■ Prompt
Stop after the line that contains "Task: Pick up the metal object". Until then, retype each line of the entries exactly from the first one, skipping pictures.

(Collection entries)
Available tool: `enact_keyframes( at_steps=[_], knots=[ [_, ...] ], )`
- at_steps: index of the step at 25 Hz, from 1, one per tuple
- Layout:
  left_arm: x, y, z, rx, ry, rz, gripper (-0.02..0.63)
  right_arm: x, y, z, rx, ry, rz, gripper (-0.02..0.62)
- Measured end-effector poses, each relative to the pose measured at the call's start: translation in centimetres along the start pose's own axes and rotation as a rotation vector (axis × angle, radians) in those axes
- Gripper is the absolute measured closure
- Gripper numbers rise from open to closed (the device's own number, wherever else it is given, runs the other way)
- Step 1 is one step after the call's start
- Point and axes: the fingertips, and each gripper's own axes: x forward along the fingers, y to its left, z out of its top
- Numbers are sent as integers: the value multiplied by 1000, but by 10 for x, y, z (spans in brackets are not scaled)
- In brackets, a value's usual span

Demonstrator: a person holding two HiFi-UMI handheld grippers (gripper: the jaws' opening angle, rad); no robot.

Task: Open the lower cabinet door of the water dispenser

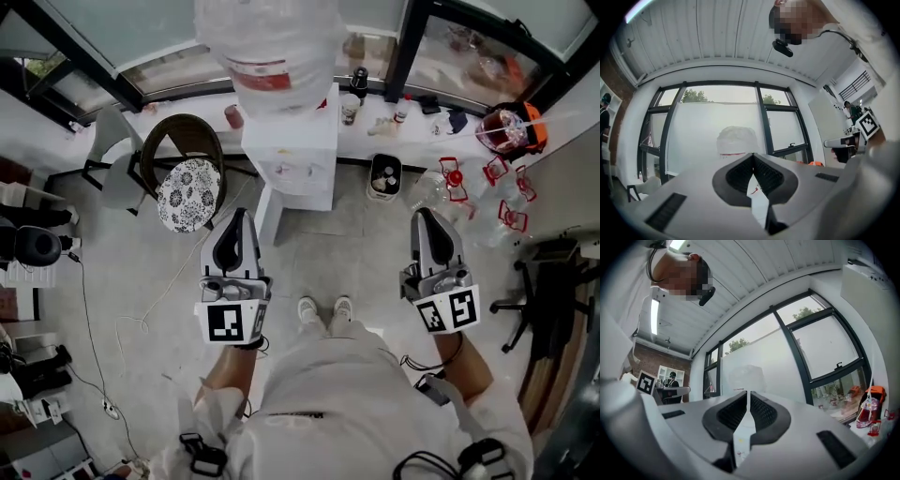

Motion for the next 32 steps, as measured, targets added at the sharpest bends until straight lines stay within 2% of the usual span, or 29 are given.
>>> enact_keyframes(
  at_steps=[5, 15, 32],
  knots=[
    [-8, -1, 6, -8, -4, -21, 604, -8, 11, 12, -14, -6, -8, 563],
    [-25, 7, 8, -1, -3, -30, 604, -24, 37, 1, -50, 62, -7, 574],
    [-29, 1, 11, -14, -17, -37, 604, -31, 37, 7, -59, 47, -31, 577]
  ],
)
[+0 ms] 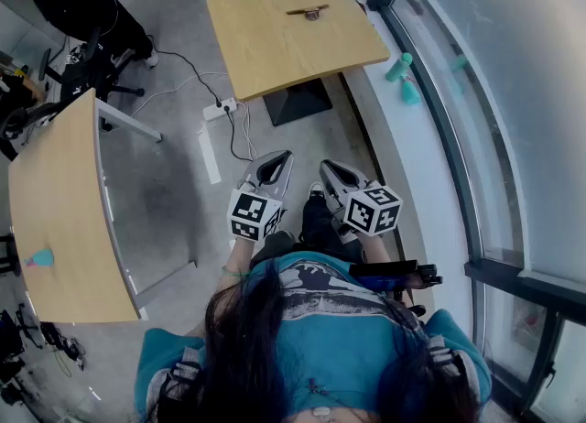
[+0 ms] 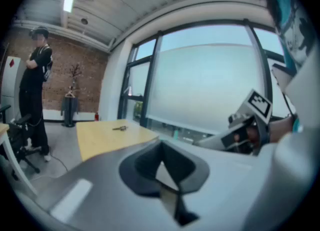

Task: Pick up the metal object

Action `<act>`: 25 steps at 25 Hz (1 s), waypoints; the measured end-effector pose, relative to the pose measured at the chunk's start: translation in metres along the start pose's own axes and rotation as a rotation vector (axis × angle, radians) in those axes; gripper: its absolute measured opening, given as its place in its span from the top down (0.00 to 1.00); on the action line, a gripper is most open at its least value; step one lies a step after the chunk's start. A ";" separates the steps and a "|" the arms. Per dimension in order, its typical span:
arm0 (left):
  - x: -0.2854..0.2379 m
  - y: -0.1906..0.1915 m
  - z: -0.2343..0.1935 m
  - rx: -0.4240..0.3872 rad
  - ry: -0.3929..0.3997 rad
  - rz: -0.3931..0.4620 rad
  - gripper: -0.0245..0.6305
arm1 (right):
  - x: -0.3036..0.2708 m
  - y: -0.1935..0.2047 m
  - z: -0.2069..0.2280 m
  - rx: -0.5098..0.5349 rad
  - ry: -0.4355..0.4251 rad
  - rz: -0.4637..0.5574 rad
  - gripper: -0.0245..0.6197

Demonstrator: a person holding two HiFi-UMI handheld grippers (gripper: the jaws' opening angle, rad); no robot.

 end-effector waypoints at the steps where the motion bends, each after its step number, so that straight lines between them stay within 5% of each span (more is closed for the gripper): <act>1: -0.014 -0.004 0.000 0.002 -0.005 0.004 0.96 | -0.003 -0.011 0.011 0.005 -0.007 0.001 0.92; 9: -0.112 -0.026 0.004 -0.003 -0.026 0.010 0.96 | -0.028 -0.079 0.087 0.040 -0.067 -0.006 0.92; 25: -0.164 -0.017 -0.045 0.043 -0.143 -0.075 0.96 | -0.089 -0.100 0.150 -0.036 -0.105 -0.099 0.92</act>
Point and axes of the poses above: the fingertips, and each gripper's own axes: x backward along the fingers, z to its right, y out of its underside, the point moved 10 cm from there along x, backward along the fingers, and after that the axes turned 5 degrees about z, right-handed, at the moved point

■ Response to the exercise
Available tool: `enact_keyframes( at_steps=[_], knots=[ [_, ...] ], )`
- at_steps: index of the step at 25 Hz, from 1, one per tuple
- Layout:
  left_arm: x, y, z, rx, ry, rz, gripper (-0.02..0.63)
  right_arm: x, y, z, rx, ry, rz, gripper (-0.02..0.62)
- Measured end-effector poses, each relative to the pose measured at the call's start: translation in centimetres along the start pose's own axes and rotation as a rotation vector (axis × angle, radians) in those axes
- Gripper is the absolute measured closure
- Gripper numbers rise from open to closed (the device's own number, wherever else it is given, runs the other way)
- Step 1 is one step after the call's start
- Point and axes: the fingertips, and each gripper's own axes: x forward along the fingers, y to its left, z out of its top
- Numbers are sent as integers: the value multiplied by 1000, but by 10 for x, y, z (spans in brackets are not scaled)
- In brackets, a value's usual span

Demonstrator: a person holding two HiFi-UMI handheld grippers (gripper: the jaws' opening angle, rad); no robot.

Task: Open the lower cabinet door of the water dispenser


Motion for the next 32 steps, as measured, targets added at the sharpest bends until straight lines stay within 2% of the usual span, or 29 are given.
>>> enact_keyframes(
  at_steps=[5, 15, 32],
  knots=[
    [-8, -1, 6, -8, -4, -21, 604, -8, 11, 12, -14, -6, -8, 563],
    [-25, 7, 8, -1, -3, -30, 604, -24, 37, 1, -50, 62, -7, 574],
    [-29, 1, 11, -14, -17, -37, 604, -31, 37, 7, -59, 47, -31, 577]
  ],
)
[+0 ms] 
[+0 ms] 

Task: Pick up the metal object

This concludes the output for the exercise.